Of all the values I learned as a child, one of the strongest was to question things. But the themes of persecution and the need for a Jewish homeland were deeply embedded in me. These themes allowed me to dismiss any criticism of Israel as antisemitic, which is what my community had long modeled for me. Particularly on the point of Israeli Zionism, a questioning Jew was a self-hating Jew. It never quite made sense to me, but I knew a red line when I saw one, and I dared not cross it.

I am ashamed to admit that it wasn’t until quite recently, in the weeks after Oct. 7, that I began to understand that there was something deeply wrong with my understanding of how and why Israel became a state. I liken it to a crisis of faith. It took Hamas’ horrifying attack for me to open my mind to the possibility that there was another narrative to Israel’s founding.

During this questioning period, my son recommended I read the work of Rashid Khalidi. Khalidi, a professor of modern Arab studies at Columbia University, has deep familial Palestinian roots. Among the many things I learned from his writing, what really stands out was that long before Israel’s founding in 1948, there was an indigenous population in the area whose territory came under British control after World War I. From that point onward, a systematic dismantling of Palestinian society began as Zionism gained ground, with wave after wave of Jewish immigration to the land.

By the end of 1948, nearly 750,000 Palestinians had been expelled and displaced, much the same way that Jews have historically been expelled and displaced for millenniums. People were forced from their homes so that Jews could come in and settle. That’s the historical reality of the Nakba — an Arabic word often translated as “catastrophe,” and one I’d never heard until last year, even though I am 56 years old. How is it possible that none of my Jewish educators ever mentioned this history of dispossession?

I can and do blame myself for not knowing or understanding the Palestinian people’s reality until 40 years after my formal Jewish education ended.
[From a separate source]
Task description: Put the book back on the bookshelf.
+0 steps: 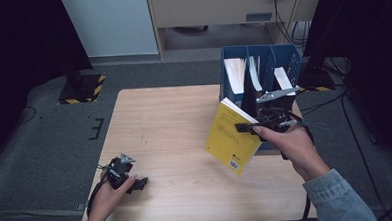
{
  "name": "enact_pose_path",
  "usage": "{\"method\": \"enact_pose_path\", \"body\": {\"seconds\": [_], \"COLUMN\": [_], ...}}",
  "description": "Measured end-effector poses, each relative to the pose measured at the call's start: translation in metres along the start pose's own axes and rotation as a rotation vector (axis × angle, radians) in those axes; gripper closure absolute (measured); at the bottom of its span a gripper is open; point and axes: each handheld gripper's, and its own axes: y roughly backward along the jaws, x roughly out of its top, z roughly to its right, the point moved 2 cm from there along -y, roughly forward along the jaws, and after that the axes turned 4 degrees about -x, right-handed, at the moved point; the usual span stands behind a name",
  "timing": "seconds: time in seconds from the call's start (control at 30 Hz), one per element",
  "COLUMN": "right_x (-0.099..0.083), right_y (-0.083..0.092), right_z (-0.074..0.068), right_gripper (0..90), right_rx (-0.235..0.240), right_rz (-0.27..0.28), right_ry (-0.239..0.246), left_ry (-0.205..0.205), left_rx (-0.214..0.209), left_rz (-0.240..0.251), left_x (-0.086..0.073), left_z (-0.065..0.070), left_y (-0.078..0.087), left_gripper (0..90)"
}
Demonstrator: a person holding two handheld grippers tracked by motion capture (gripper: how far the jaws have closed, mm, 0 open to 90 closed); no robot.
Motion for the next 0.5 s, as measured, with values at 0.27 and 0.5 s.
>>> {"method": "enact_pose_path", "body": {"seconds": [0.27, 0.5], "right_x": [0.011, 0.012], "right_y": [0.012, 0.03], "right_z": [0.001, 0.013], "right_gripper": [74.2, 74.2], "right_rx": [0.007, -0.028], "right_rz": [0.02, 0.034], "right_ry": [-0.005, -0.043], "left_ry": [-0.001, 0.0], "left_rx": [0.003, 0.0], "left_rz": [-0.002, -0.003], "left_x": [0.0, 0.0], "left_z": [0.0, 0.0], "left_y": [0.0, 0.0], "left_gripper": [0.0, 0.0]}}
I have spent my whole life aghast at the idea that people would be expelled from their homes, their countries, simply because of who they were, where they were born, because of a religion or creed or race. And yet, it had happened at the hands of my own people.
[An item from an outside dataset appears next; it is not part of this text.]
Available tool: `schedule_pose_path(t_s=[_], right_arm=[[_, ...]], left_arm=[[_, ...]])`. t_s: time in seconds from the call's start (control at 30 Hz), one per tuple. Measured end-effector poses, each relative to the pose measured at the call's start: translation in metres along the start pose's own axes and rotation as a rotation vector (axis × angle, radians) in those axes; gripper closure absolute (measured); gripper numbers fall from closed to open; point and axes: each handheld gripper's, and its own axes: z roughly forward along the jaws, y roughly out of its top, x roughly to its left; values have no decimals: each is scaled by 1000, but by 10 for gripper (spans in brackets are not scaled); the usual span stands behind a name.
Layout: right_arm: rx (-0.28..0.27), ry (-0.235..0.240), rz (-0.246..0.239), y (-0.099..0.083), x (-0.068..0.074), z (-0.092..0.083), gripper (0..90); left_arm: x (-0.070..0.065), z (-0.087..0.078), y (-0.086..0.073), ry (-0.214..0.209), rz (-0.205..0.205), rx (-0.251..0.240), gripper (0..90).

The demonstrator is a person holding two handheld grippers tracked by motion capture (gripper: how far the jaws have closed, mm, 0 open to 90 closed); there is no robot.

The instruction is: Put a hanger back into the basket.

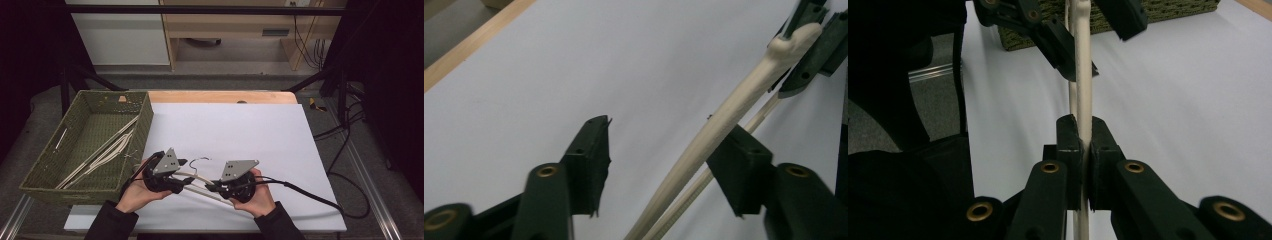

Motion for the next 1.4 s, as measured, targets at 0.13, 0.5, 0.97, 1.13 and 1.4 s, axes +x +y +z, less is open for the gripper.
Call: schedule_pose_path(t_s=[0.13, 0.5, 0.97, 1.13, 1.4], right_arm=[[4, 13, -9, 0, 0, 0, 871], [32, -85, -7, 1, -5, -11, 804], [-94, -255, 29, -7, -19, -32, 352], [-145, -303, 97, -17, -30, -45, 269], [-241, -333, 228, -36, -43, -73, 223]], left_arm=[[-1, 2, 0, -21, 10, 17, 632], [-18, 6, 8, -52, 41, 52, 822], [-17, -1, 8, 3, -108, 13, 860], [-16, -9, 8, 55, -144, -13, 860], [-11, -28, 12, 88, -187, -75, 861]])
The context and circumstances of how Israel became a state bear many painful but crucial truths that my Jewish education too conveniently elided. Jews — themselves persecuted through the ages simply for being Jewish — displaced an entire people, simply for not being Jewish. Hamas’ violent uprising of Oct. 7 and the wider Palestinian resistance need to be understood from that starting point.
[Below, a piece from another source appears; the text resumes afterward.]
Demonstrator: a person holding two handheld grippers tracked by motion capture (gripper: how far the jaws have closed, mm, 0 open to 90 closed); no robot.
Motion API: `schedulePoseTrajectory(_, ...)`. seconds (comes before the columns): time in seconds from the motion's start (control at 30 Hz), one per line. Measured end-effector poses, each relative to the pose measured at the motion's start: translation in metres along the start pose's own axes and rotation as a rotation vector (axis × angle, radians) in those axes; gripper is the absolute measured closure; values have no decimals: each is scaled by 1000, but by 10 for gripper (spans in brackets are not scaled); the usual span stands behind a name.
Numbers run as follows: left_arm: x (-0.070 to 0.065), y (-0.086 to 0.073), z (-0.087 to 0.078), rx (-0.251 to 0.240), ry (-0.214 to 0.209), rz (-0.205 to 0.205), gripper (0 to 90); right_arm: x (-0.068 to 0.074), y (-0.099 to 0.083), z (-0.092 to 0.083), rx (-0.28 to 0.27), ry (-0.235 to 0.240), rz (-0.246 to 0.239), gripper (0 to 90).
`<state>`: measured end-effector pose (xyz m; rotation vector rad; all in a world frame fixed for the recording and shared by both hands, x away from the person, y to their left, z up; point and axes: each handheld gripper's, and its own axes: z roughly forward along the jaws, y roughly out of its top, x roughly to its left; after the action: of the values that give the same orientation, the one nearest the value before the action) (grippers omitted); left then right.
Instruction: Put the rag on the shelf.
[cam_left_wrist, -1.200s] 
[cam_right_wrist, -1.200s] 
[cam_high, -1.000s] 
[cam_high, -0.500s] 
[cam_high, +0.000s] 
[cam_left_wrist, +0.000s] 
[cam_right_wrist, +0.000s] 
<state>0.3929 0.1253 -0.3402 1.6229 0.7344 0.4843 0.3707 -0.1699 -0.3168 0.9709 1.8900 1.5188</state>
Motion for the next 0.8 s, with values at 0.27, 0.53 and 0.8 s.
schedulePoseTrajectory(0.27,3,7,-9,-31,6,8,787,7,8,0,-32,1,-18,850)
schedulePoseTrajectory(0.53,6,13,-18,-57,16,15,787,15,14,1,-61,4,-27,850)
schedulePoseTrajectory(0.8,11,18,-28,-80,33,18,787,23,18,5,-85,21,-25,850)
The great scholar and sage Hillel the Elder once said that “what is hateful to you, do not do to your fellow: This is the whole Torah; the rest is the explanation; go and learn.” This basic moral insight, sometimes called the Golden Rule, is found in nearly every world religion. And yet, many in the Jewish community are supportive of Israel’s assault on Gaza and have rationalized it as legitimate self-defense. How? How can my fellow Jews go on about how Israel has a right to defend itself, as if one atrocity plus another atrocity isn’t doubly morally reprehensible?

My own life suggests a possible answer: the intentional and systematic miseducation of Jews in America. For anyone who has been as miseducated as I have been, maybe it’s time for you to start questioning, as Judaism teaches us so well. You might start with the institutions responsible for shaping the messages our community learns. Or you might start, as I did, in the basement.

Either way, it’s time to start.

Jill Gurvey is a health policy analyst in Philadelphia.